* **DATA**
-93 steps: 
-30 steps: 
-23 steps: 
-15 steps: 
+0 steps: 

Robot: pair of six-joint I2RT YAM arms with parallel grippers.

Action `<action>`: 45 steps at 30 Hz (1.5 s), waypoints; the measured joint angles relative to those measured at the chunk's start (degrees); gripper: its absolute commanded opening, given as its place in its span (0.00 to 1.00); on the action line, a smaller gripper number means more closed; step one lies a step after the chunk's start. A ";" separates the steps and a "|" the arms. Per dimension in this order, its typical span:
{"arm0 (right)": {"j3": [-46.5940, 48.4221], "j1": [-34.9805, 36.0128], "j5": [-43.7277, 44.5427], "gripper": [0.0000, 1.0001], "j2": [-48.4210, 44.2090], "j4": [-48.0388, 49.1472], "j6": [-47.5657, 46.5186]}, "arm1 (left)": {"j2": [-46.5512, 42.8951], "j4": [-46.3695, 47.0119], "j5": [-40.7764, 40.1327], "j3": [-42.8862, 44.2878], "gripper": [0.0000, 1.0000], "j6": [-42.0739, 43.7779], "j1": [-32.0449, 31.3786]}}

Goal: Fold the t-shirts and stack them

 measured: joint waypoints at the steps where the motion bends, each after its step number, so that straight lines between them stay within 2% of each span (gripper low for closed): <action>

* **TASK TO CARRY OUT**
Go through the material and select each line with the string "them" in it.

* **RESULT FOR THIS EXERCISE**
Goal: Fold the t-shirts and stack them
 measured: joint waypoints at the steps where the motion bends, each after its step number, so that straight lines between them stay within 2% of each span (gripper low for closed): <action>

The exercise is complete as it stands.